Lyft, Inc. (NASDAQ: LYFT) released third-quarter financial results after markets closed Wednesday. The company said that it had a net loss of $0.41 per share and $955.6 million in revenue, compared with consensus estimates that called for a net loss of $1.58 per share and $809.27 million in revenue. The same period from last year had a net loss of $11.41 per share and $504.91 million in revenue.
During the quarter, active riders increased 28% year over year to 22.31 million, up from 17.39 million in the same period last year. Revenue per active rider is up 27% to $42.82, an increase from $33.63.
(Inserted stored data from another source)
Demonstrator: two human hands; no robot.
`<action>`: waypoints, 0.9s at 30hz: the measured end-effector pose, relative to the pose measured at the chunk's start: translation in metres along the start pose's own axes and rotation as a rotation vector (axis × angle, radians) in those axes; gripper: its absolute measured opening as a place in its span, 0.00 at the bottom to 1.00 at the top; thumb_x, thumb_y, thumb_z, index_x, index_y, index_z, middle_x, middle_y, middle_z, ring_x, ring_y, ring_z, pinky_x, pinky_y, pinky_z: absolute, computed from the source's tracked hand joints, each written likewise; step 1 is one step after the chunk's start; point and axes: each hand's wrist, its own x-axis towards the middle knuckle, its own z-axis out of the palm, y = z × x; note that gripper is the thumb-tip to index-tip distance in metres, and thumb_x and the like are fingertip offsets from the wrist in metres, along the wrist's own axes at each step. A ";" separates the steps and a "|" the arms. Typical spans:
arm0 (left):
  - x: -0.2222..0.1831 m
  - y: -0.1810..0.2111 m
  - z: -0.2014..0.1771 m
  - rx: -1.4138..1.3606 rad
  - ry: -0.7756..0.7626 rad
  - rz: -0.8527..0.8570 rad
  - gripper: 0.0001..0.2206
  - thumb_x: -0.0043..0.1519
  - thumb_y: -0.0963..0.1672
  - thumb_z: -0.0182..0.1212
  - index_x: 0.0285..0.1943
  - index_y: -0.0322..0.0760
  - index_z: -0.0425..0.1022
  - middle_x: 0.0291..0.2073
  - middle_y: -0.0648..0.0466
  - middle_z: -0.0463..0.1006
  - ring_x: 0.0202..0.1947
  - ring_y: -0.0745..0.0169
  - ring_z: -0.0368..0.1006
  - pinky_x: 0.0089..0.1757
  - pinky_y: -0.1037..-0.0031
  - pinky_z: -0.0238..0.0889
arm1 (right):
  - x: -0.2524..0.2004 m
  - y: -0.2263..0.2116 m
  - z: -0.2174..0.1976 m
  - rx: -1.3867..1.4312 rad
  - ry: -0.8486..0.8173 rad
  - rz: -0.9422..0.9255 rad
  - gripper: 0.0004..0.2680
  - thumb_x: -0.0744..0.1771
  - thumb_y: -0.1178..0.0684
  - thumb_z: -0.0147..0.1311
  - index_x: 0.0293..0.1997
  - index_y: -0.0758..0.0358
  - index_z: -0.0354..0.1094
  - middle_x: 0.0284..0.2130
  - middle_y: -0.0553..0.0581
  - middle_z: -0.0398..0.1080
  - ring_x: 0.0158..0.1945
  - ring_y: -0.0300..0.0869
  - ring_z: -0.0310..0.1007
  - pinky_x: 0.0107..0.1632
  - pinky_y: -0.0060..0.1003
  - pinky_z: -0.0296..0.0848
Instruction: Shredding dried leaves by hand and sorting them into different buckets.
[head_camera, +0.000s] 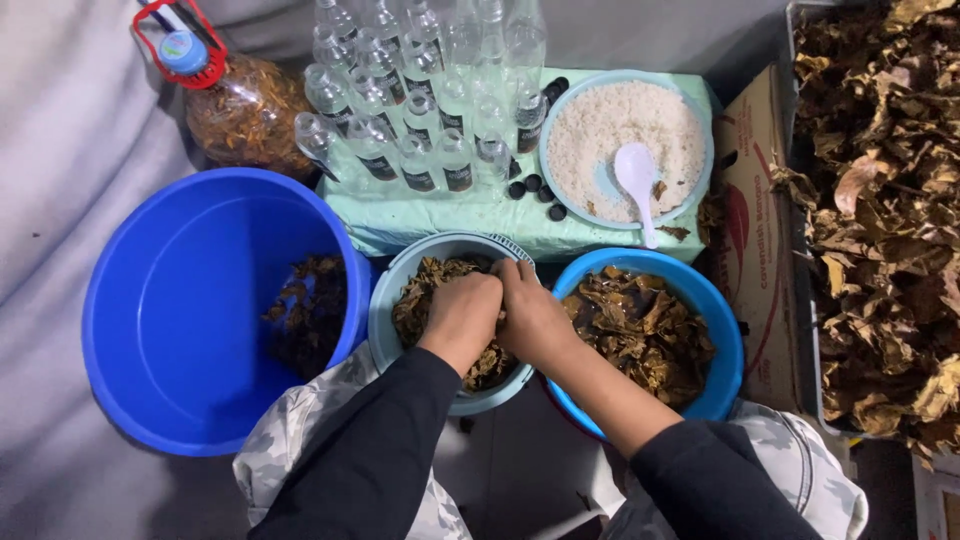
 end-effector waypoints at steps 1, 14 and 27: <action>0.004 -0.001 0.002 -0.004 0.006 -0.011 0.06 0.62 0.33 0.56 0.44 0.18 0.78 0.29 0.36 0.80 0.31 0.41 0.81 0.32 0.54 0.78 | -0.001 -0.003 -0.003 -0.003 -0.006 -0.012 0.22 0.60 0.68 0.57 0.59 0.69 0.54 0.48 0.77 0.62 0.38 0.77 0.76 0.31 0.66 0.80; 0.022 -0.005 0.035 0.002 0.186 0.144 0.10 0.62 0.35 0.57 0.25 0.32 0.75 0.17 0.43 0.75 0.21 0.51 0.76 0.23 0.59 0.75 | 0.008 0.041 0.010 -0.300 -0.014 0.171 0.03 0.63 0.58 0.54 0.29 0.61 0.73 0.21 0.59 0.74 0.27 0.58 0.79 0.29 0.50 0.80; 0.024 -0.001 0.046 -0.050 0.294 -0.041 0.07 0.65 0.36 0.55 0.36 0.24 0.78 0.24 0.41 0.79 0.28 0.48 0.81 0.25 0.61 0.77 | -0.002 -0.013 -0.024 0.204 0.073 -0.033 0.17 0.66 0.66 0.53 0.60 0.76 0.52 0.47 0.77 0.58 0.39 0.69 0.72 0.29 0.53 0.64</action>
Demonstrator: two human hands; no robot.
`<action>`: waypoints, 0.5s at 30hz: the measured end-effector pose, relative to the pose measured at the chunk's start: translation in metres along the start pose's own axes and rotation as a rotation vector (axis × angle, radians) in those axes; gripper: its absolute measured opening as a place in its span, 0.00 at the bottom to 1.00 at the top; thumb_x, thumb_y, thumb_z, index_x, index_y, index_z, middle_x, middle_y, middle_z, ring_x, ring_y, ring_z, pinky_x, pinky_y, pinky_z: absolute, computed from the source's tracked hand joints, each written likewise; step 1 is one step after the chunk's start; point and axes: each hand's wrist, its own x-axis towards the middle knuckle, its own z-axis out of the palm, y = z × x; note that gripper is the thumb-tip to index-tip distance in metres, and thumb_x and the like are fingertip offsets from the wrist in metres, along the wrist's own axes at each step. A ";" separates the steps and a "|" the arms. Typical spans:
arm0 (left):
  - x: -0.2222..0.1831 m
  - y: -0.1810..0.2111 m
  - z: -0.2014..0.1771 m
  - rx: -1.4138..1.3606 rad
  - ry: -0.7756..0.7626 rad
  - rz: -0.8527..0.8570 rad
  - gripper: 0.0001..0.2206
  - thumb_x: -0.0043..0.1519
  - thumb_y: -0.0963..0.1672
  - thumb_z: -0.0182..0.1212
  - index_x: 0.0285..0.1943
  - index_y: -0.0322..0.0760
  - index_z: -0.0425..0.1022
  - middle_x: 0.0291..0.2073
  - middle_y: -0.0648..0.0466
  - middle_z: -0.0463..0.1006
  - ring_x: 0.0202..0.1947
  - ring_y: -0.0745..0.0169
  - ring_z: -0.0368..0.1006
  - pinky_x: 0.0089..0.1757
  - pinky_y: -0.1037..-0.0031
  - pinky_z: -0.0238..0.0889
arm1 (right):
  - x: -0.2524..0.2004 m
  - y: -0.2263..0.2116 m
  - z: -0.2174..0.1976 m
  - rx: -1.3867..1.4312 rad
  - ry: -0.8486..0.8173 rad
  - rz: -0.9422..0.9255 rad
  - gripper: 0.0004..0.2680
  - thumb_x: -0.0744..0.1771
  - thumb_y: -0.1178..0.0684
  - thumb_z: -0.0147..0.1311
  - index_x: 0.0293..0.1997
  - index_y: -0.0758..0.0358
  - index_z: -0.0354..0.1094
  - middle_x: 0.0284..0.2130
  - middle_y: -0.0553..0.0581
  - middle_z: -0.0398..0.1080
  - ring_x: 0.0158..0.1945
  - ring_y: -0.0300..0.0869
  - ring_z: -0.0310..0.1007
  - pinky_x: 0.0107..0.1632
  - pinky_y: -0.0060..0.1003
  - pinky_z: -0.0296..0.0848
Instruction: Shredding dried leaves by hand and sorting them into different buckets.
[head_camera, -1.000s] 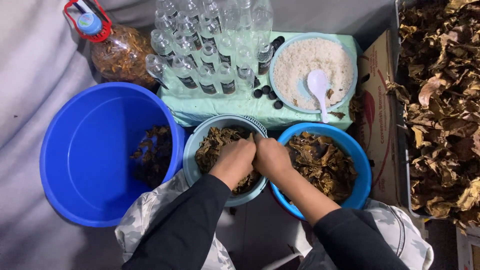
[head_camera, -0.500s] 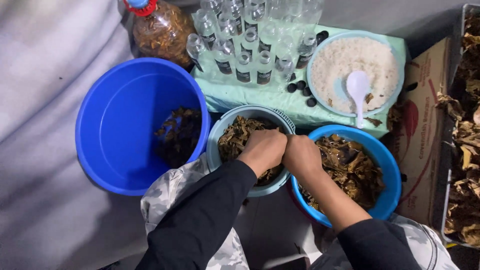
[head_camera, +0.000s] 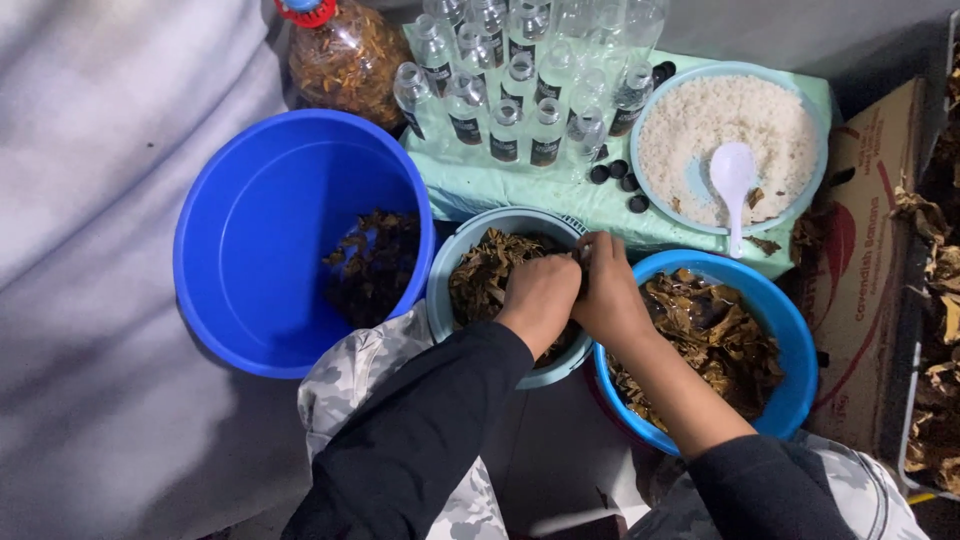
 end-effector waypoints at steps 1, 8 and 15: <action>-0.001 0.000 -0.004 -0.002 0.004 -0.006 0.07 0.65 0.36 0.55 0.36 0.24 0.78 0.24 0.41 0.79 0.28 0.48 0.81 0.25 0.61 0.77 | -0.003 -0.001 0.000 -0.002 -0.005 -0.005 0.17 0.66 0.66 0.53 0.60 0.76 0.52 0.47 0.77 0.58 0.39 0.69 0.72 0.29 0.53 0.64; 0.000 -0.009 -0.001 -0.111 0.022 0.108 0.09 0.65 0.35 0.54 0.31 0.23 0.75 0.22 0.35 0.77 0.27 0.42 0.78 0.27 0.57 0.77 | -0.006 0.026 0.014 -0.549 -0.018 -0.063 0.14 0.67 0.60 0.53 0.58 0.74 0.58 0.39 0.67 0.63 0.32 0.58 0.73 0.24 0.47 0.72; 0.007 -0.005 0.013 -0.153 0.013 0.092 0.16 0.66 0.36 0.50 0.22 0.29 0.72 0.15 0.38 0.74 0.19 0.48 0.74 0.26 0.58 0.75 | 0.009 0.069 0.023 -0.514 -0.110 0.238 0.05 0.65 0.56 0.55 0.31 0.64 0.75 0.21 0.63 0.74 0.21 0.54 0.77 0.20 0.44 0.73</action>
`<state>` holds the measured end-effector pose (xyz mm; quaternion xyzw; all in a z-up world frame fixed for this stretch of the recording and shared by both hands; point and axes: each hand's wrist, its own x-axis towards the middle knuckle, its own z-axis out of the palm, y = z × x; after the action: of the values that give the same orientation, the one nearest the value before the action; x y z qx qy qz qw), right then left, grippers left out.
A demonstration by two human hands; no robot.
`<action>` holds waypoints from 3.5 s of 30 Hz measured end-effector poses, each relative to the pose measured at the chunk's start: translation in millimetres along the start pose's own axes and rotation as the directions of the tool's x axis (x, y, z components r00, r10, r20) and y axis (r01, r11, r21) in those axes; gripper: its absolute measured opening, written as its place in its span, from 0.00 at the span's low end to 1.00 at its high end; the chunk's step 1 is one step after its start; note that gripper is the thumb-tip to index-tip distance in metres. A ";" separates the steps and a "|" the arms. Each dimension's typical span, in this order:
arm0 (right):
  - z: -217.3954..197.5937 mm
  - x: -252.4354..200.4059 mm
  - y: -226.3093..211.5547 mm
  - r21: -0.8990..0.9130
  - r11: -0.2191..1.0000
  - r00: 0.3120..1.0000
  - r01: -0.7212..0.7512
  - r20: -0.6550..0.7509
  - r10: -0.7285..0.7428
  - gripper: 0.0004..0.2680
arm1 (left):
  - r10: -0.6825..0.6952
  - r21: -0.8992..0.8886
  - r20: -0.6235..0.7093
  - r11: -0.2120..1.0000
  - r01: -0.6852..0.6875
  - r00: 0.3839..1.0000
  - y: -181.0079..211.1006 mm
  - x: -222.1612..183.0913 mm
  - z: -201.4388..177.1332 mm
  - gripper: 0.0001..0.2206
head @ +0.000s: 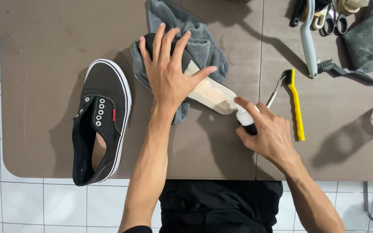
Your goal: Deep cleaning a shoe insole using cleaning solution, various brushes, and a cloth.
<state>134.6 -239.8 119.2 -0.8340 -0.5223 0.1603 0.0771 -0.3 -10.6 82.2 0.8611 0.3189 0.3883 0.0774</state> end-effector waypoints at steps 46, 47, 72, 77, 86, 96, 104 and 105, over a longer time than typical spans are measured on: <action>-47.0 92.6 52.4 0.412 0.840 0.778 0.353 -0.628 -0.019 0.22 | 0.283 -0.293 0.551 0.946 -0.136 0.785 31.4 -10.1 -26.0 0.32; -47.9 93.1 60.2 0.269 0.919 0.664 0.290 -0.748 0.010 0.17 | 0.296 -0.313 0.538 0.940 -0.140 0.789 33.7 -10.8 -26.4 0.30; -51.8 -19.6 79.5 0.301 0.886 0.932 0.353 -0.197 -0.304 0.13 | 0.334 -0.407 0.565 0.908 -0.097 0.755 26.5 -17.8 -7.1 0.39; -42.1 -4.0 88.7 0.032 0.929 0.909 0.370 -0.221 -0.354 0.13 | 0.348 -0.418 0.589 0.904 -0.093 0.729 25.5 -18.7 -3.9 0.38; -51.0 3.8 83.0 0.269 0.871 0.907 0.411 -0.026 -0.420 0.15 | 0.356 -0.408 0.581 0.906 -0.117 0.732 24.0 -20.9 0.2 0.39; -58.1 10.6 83.7 0.258 0.875 0.909 0.409 -0.028 -0.416 0.13 | 0.350 -0.417 0.624 0.905 -0.081 0.699 24.8 -14.5 -9.5 0.37; -42.2 3.6 99.3 0.076 0.934 0.927 0.350 -0.170 -0.334 0.16 | 0.315 -0.441 0.603 0.897 -0.022 0.733 11.7 -7.8 -34.4 0.27; -41.3 2.9 99.8 0.078 0.935 0.929 0.345 -0.171 -0.328 0.16 | 0.319 -0.444 0.605 0.896 -0.024 0.730 10.3 -6.9 -36.3 0.27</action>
<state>234.6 -279.7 127.8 -0.7365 -0.6407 0.1069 0.1885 -24.8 -27.0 106.8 0.9326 0.0995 0.1194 0.3257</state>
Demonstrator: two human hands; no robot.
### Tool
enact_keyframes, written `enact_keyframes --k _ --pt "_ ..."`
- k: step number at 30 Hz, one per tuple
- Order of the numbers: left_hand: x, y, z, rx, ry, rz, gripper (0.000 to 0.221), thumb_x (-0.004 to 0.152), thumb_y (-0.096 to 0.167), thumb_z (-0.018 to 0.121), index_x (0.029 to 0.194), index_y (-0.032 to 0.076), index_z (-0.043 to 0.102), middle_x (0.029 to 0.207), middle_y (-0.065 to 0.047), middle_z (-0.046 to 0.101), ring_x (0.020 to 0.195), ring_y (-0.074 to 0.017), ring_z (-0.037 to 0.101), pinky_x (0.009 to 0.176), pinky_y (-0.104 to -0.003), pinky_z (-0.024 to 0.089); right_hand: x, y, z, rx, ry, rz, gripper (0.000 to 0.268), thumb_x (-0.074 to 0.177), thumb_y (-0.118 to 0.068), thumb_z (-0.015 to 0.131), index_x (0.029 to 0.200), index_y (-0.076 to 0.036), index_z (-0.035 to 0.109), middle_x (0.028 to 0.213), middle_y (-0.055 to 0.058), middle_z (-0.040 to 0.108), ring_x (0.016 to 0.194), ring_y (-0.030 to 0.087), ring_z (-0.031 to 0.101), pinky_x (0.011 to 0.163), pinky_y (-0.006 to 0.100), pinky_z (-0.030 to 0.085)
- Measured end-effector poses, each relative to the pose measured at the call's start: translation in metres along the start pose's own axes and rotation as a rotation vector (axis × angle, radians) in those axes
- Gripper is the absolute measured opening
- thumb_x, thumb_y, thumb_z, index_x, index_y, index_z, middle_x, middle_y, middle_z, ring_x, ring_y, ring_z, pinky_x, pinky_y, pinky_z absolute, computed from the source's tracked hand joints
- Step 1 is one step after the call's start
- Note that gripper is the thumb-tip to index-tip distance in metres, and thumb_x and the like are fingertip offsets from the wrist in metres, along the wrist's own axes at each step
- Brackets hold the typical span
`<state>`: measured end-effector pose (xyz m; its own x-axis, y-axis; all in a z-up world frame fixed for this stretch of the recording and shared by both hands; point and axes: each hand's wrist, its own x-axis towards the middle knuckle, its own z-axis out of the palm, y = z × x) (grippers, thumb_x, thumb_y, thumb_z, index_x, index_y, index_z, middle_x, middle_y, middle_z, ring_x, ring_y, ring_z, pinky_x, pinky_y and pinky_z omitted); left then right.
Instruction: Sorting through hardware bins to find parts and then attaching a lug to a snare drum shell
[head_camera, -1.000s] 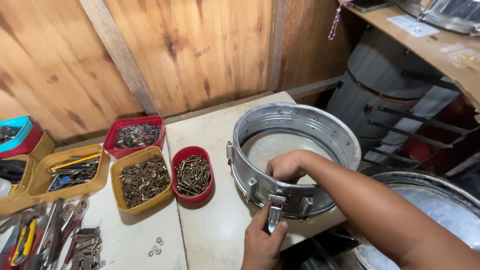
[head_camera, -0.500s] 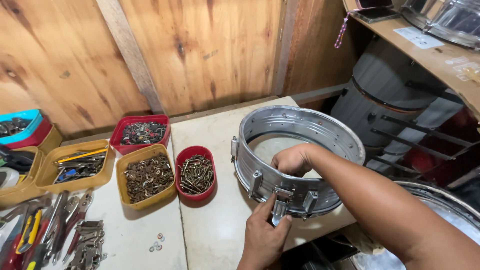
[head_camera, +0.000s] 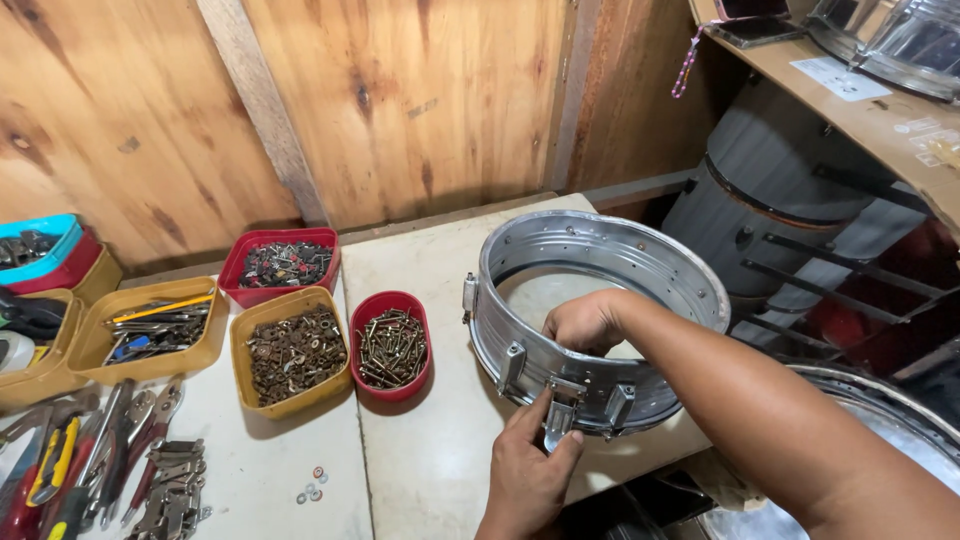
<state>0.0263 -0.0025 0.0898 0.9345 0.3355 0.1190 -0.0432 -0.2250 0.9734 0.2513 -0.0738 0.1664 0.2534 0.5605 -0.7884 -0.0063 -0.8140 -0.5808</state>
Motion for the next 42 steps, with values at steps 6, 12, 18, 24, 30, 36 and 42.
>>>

Looking ahead to the fourth quarter, Lyft expects to see an adjusted EBITDA loss in the range of $160 million to $170 million and revenue in the range of $975 million to $985 million. Consensus estimates are calling for a net loss of $1.64 per share and $942.64 million in revenue for the coming quarter.
Logan Green, co-founder and CEO of Lyft, commented:
Our third quarter results demonstrated the significant progress Lyft has made on our path to profitability. Record revenue was generated by strong growth in both Active Riders and Revenue per Active Rider as we continue to increase engagement through product innovation and execution. Our continued focus on consumer transportation is yielding meaningful improvements in monetization and strong operating leverage. As a result of the continued strength of our execution, we are updating our outlook for 2019. Importantly, we now expect to be profitable on an Adjusted EBITDA basis in the fourth quarter of 2021.
Shares of Lyft closed Wednesday at $44.11, with a post-IPO range of $37.07 to $88.60. The consensus analyst price target is $69.83. Following the announcement, the stock was up initially about 1% at $44.57 in the after-hours session.